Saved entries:
=-=-=
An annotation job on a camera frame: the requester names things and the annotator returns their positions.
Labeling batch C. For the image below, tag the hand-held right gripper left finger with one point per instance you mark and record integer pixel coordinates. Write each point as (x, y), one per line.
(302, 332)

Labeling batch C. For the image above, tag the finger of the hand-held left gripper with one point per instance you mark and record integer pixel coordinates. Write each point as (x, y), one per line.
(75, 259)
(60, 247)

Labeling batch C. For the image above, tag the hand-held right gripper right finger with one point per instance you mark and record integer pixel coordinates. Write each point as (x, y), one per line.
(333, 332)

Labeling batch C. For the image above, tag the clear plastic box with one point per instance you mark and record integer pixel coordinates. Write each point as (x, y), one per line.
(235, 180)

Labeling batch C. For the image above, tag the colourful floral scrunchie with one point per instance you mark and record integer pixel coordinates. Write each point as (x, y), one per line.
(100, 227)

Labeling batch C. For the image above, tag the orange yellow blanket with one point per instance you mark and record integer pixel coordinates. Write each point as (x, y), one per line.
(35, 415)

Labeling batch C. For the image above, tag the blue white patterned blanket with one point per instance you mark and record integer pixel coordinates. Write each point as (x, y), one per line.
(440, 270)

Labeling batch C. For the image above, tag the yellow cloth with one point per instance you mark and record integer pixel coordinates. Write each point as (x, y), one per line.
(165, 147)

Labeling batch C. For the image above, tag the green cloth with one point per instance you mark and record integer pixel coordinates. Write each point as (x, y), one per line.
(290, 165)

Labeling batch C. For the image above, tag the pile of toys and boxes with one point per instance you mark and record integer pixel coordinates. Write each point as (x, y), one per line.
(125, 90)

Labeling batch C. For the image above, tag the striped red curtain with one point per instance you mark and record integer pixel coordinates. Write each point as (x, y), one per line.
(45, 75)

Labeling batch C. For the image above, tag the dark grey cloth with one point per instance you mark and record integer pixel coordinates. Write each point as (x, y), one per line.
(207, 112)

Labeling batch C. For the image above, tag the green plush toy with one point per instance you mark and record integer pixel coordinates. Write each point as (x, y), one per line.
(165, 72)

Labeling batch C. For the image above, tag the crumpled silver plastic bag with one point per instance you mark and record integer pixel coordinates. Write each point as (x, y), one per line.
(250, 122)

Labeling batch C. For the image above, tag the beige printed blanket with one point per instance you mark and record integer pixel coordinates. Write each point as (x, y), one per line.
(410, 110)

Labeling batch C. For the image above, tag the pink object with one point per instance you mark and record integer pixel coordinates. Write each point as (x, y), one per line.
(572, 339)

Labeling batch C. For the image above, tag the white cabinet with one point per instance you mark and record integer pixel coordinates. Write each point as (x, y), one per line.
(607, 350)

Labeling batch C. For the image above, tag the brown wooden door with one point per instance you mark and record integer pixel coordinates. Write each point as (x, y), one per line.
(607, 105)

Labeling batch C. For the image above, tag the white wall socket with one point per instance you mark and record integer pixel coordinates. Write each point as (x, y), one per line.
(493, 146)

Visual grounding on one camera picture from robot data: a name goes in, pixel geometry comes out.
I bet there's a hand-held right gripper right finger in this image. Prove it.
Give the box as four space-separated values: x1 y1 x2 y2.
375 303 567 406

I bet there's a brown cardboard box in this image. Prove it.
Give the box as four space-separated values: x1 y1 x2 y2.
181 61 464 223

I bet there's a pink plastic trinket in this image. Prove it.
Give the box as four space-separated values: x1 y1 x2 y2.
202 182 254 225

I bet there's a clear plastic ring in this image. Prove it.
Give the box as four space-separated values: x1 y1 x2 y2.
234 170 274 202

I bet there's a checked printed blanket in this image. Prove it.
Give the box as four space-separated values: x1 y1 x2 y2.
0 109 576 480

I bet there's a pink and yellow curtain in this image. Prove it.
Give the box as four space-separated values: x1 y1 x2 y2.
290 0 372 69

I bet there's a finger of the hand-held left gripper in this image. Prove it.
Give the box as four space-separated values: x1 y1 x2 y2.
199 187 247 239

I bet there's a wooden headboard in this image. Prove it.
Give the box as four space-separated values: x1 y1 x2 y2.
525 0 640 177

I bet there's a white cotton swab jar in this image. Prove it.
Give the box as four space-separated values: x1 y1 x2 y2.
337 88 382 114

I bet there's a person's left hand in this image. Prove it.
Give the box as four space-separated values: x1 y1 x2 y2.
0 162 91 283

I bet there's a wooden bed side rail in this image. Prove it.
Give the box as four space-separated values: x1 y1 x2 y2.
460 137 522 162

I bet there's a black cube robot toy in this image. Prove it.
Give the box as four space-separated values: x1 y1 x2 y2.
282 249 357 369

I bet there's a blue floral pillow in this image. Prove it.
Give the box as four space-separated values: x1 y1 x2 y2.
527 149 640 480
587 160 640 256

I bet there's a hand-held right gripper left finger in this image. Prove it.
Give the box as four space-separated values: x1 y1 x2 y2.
=-=-=
WHAT TO WORK ON —
Show every line of the entries above where the word "camera" occurs.

WRITTEN REPLY —
An annotation job on a camera frame: the requester names things and the annotator returns their positions.
Visual grounding on one camera picture from robot data: a name goes in, pixel geometry comes out.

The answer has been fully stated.